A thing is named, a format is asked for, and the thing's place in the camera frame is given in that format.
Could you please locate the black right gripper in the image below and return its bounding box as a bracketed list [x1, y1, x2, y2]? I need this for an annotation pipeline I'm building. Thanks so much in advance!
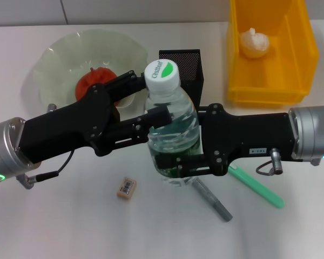
[153, 104, 298, 179]

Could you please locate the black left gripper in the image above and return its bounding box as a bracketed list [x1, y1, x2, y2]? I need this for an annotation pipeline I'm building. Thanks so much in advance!
[17, 70, 148, 165]

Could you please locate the clear bottle with green label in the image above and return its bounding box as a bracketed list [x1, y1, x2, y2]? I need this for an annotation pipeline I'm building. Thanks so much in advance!
[143, 59, 200, 187]

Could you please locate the white paper ball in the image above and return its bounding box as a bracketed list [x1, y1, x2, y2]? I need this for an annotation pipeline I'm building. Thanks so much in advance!
[239, 27, 271, 59]

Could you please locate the black mesh pen holder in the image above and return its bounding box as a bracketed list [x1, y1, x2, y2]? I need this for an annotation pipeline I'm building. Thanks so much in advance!
[158, 49, 204, 107]

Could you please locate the wavy green glass fruit plate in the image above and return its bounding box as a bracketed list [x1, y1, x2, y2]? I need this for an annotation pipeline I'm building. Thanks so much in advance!
[32, 29, 149, 108]

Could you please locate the grey marker pen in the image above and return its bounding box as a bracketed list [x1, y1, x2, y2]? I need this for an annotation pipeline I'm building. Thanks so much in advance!
[191, 178, 233, 222]

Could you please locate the beige eraser with barcode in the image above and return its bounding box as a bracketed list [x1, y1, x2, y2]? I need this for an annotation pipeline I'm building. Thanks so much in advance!
[116, 176, 138, 200]

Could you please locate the mint green pen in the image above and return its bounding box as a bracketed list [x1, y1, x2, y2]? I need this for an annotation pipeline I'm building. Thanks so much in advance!
[228, 165, 285, 209]

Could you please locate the yellow plastic bin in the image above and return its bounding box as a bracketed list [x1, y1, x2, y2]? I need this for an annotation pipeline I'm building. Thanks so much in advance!
[226, 0, 320, 104]

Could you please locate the grey right wrist cable plug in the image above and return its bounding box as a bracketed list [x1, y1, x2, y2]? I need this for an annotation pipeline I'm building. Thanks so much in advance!
[255, 147, 284, 176]

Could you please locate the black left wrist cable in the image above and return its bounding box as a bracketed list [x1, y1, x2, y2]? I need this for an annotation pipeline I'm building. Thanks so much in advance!
[16, 149, 75, 189]
_____
## [WHAT IS BEING ASKED]
Skip the pictures, then return the rest of the data exactly.

## [ANSWER BELOW]
A thing is named, a format is asked for, and the thing's place in the camera frame is given in that format.
Could you please locate the black right gripper in the image below and return its bounding box as a bracketed list [x1, y1, x2, y2]? I need this for an annotation pipeline I'm building. Thanks so much in advance!
[153, 104, 298, 179]

Could you please locate the black left gripper in the image above and return its bounding box as a bracketed list [x1, y1, x2, y2]? I need this for an annotation pipeline I'm building. Thanks so much in advance!
[17, 70, 148, 165]

Could you please locate the clear bottle with green label in the image above and return its bounding box as a bracketed list [x1, y1, x2, y2]? I need this for an annotation pipeline I'm building. Thanks so much in advance!
[143, 59, 200, 187]

Could you please locate the white paper ball in the image above and return its bounding box as a bracketed list [x1, y1, x2, y2]? I need this for an annotation pipeline I'm building. Thanks so much in advance!
[239, 27, 271, 59]

Could you please locate the black mesh pen holder in the image above and return its bounding box as a bracketed list [x1, y1, x2, y2]? I need this for an annotation pipeline I'm building. Thanks so much in advance!
[158, 49, 204, 107]

Could you please locate the wavy green glass fruit plate in the image above and return its bounding box as a bracketed list [x1, y1, x2, y2]? I need this for an annotation pipeline I'm building. Thanks so much in advance!
[32, 29, 149, 108]

Could you please locate the grey marker pen in the image above and return its bounding box as a bracketed list [x1, y1, x2, y2]? I need this for an annotation pipeline I'm building. Thanks so much in advance!
[191, 178, 233, 222]

Could you please locate the beige eraser with barcode in the image above and return its bounding box as a bracketed list [x1, y1, x2, y2]? I need this for an annotation pipeline I'm building. Thanks so much in advance!
[116, 176, 138, 200]

Could you please locate the mint green pen in the image above and return its bounding box as a bracketed list [x1, y1, x2, y2]? I need this for an annotation pipeline I'm building. Thanks so much in advance!
[228, 165, 285, 209]

Could you please locate the yellow plastic bin in the image above and return its bounding box as a bracketed list [x1, y1, x2, y2]? I need this for an annotation pipeline I'm building. Thanks so much in advance!
[226, 0, 320, 104]

Could you please locate the grey right wrist cable plug in the image above and return its bounding box as a bracketed list [x1, y1, x2, y2]? I need this for an annotation pipeline I'm building. Thanks so much in advance!
[255, 147, 284, 176]

Could you please locate the black left wrist cable in the image above and return its bounding box as a bracketed list [x1, y1, x2, y2]? I need this for an annotation pipeline I'm building. Thanks so much in advance!
[16, 149, 75, 189]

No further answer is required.